**DESCRIPTION OF THE TASK:**
When you reach the line containing "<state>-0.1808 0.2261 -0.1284" in the data below, reproduce it and every line that follows, exactly and without additions.

**GIVEN MATERIAL:**
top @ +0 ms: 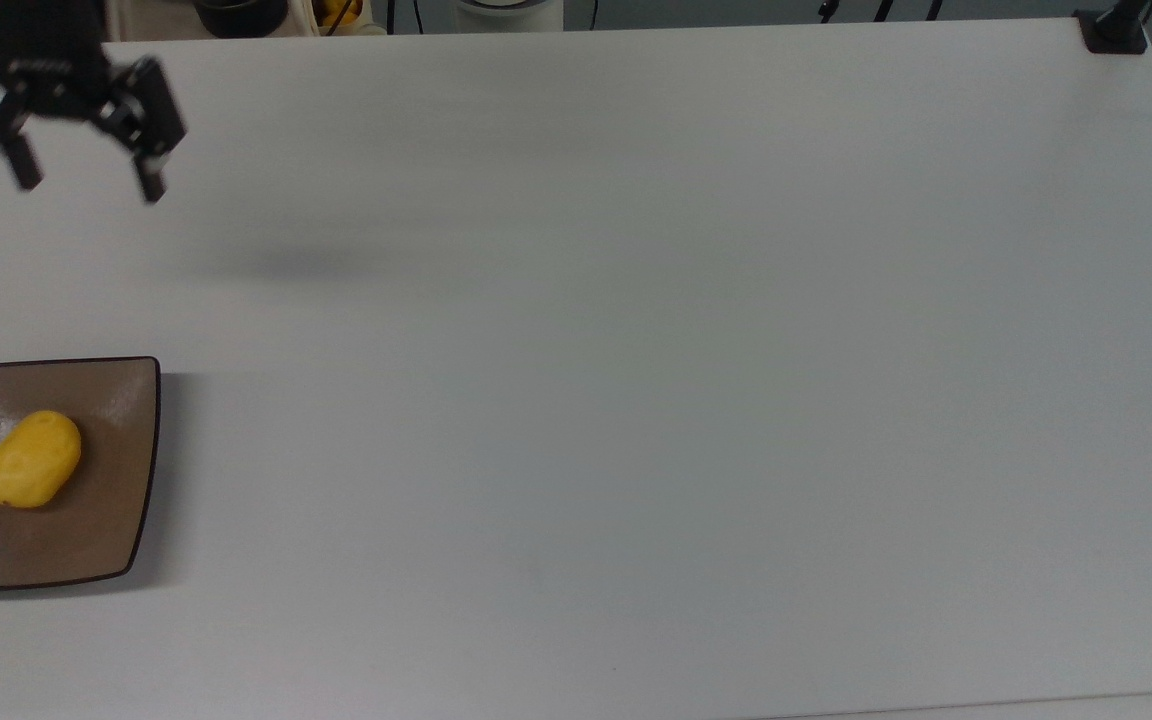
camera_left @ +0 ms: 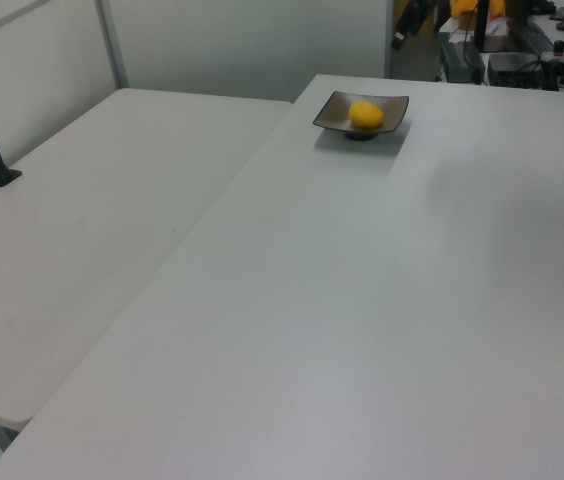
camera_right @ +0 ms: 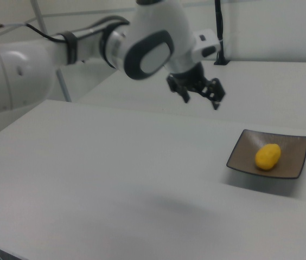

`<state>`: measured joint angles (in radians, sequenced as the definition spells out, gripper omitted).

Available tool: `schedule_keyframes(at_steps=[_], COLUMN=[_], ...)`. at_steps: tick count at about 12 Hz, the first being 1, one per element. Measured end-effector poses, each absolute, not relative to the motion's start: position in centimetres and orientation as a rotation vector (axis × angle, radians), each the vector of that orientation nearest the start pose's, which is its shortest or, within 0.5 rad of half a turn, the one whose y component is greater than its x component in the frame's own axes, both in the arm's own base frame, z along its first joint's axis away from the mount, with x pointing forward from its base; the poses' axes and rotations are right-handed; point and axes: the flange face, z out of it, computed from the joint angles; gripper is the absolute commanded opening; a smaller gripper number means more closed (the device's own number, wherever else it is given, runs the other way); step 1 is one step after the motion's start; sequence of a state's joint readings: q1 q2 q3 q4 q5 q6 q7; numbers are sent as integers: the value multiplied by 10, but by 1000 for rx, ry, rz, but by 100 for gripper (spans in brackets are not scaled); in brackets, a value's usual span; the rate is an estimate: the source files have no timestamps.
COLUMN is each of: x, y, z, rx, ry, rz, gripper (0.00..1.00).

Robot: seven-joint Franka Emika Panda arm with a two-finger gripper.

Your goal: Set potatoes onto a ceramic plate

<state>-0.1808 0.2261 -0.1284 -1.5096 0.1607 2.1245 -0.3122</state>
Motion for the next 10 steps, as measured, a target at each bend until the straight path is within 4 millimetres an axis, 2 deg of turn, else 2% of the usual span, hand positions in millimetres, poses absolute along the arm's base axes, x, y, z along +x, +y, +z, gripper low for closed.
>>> schedule_keyframes(at_steps=[3, 5, 6, 7, 8, 10], x=[595, 571, 557, 550, 544, 539], y=[-131, -104, -83, -68, -46, -5], z=[627, 647, 661, 668, 673, 673], rx=[-3032, -3013, -2999, -2991, -2993, -2999], ry=[1, -42, -21, 3, 20, 64], rz=[-426, -320, -280, -264, -242, -191], gripper=[100, 100, 100, 100, 100, 100])
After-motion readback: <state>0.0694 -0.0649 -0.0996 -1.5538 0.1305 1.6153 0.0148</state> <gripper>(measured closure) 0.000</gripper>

**ANSWER SPACE:**
<state>-0.1808 0.2261 -0.1284 -1.5096 0.1607 2.1245 -0.3122</state>
Motion for the next 10 steps, as measured, a target at each bend until the straight path is within 4 millimetres an axis, 2 deg of turn, else 2% of the usual span, hand positions in millimetres, poses absolute along the arm's base axes, x, y, z along +x, +y, +z, gripper low for closed.
>>> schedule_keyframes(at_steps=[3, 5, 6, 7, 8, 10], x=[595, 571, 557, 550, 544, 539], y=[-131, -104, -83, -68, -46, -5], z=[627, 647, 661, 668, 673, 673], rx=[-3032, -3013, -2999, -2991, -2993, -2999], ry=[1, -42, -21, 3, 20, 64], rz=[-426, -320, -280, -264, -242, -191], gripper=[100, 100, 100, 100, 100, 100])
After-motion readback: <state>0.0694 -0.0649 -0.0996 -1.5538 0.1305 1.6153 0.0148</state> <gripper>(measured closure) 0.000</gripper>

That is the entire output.